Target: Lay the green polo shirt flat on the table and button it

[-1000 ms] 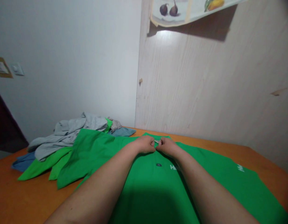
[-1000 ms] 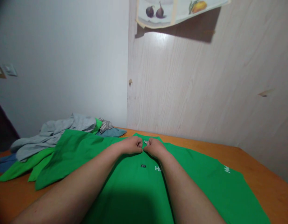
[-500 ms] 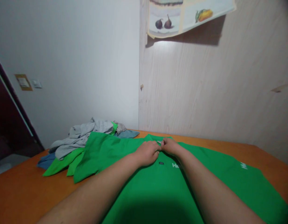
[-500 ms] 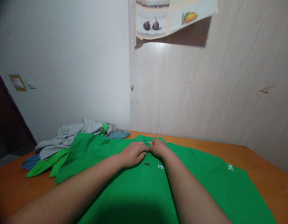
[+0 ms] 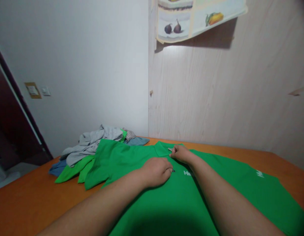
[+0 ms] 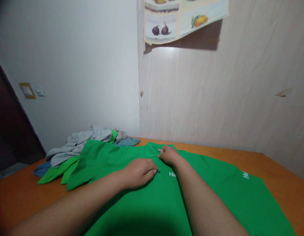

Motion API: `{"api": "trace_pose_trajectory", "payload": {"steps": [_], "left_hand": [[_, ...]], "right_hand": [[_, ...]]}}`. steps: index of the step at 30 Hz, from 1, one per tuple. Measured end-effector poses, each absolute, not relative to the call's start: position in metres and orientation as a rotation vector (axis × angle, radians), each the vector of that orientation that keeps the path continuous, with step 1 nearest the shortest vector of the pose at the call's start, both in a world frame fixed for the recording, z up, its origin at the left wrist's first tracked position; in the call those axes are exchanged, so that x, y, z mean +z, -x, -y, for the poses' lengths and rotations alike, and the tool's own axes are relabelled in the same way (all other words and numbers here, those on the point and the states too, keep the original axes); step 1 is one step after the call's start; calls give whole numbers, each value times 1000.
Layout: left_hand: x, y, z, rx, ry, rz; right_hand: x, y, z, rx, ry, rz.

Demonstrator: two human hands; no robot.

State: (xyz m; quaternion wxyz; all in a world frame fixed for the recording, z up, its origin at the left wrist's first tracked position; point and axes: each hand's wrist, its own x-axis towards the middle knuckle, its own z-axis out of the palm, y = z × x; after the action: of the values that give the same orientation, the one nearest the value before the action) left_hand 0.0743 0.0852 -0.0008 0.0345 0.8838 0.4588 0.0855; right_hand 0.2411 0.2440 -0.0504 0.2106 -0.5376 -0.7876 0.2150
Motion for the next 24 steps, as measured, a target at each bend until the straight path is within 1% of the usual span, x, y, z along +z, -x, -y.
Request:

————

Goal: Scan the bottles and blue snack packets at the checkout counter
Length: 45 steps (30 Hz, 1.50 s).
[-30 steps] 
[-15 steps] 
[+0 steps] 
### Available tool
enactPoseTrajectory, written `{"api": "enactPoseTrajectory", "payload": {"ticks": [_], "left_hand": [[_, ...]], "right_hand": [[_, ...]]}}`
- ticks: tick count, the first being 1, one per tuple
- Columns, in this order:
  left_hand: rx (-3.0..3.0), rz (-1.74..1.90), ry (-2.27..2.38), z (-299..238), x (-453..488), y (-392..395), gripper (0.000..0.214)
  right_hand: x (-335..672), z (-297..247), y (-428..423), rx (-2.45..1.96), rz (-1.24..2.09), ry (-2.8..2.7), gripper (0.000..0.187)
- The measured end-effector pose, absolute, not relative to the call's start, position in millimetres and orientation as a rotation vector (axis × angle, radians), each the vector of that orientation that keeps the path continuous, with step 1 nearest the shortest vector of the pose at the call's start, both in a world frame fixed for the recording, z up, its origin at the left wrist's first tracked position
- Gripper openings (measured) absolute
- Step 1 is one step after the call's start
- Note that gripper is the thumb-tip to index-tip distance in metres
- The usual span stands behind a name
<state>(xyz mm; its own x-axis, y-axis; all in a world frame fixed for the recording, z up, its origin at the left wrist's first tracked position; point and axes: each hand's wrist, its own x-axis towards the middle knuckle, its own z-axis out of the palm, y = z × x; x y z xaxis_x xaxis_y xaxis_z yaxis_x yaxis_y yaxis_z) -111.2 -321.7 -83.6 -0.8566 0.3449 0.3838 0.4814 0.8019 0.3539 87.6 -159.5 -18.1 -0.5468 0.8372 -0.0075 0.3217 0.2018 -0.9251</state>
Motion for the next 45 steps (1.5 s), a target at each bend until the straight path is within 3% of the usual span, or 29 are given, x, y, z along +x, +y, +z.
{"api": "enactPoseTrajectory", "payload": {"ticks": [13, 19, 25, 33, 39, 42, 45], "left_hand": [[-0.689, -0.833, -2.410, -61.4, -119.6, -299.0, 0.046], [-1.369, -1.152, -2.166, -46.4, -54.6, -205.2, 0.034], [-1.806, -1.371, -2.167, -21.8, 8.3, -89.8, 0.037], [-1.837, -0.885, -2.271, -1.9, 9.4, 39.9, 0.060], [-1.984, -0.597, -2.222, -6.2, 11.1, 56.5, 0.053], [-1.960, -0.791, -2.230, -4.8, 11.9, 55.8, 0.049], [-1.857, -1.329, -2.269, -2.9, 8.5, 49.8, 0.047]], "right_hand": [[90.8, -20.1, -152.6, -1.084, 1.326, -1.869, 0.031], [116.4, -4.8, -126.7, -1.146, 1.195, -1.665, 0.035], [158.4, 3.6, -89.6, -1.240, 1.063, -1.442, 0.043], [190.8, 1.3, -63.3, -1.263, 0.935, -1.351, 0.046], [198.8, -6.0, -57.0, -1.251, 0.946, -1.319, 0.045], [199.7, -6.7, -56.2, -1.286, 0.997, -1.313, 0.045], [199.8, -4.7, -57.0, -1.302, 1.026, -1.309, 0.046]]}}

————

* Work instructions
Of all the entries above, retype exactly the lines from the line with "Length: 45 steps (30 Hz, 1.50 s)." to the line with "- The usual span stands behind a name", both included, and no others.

* Task output
Length: 45 steps (30 Hz, 1.50 s).
[-30 steps] 
[-15 steps] 
[+0 steps] 
### Available tool
enactPoseTrajectory, written `{"api": "enactPoseTrajectory", "payload": {"ticks": [_], "left_hand": [[_, ...]], "right_hand": [[_, ...]]}}`
- ticks: tick count, the first being 1, one per tuple
- Columns, in this order:
  left_hand: rx (-3.0..3.0), rz (-1.74..1.90), ry (-2.27..2.38), z (-299..238), x (-453..488), y (-392..395), gripper (0.000..0.214)
  right_hand: x (-335..672), z (-297..247), y (-428..423), rx (-2.45..1.96), rz (-1.24..2.09), ry (-2.8..2.7), gripper (0.000..0.187)
- The measured end-effector pose, absolute, not relative to the call's start, position in millimetres and orientation as a rotation vector (axis × angle, radians), each the vector of that orientation that keeps the path continuous, with step 1 nearest the shortest vector of the pose at the call's start, both in a world frame fixed for the recording, z up, its origin at the left wrist's first tracked position
- Gripper openings (measured) absolute
- Step 1 is one step after the call's start
- Note that gripper is the thumb-tip to index-tip distance in metres
- The usual span stands behind a name

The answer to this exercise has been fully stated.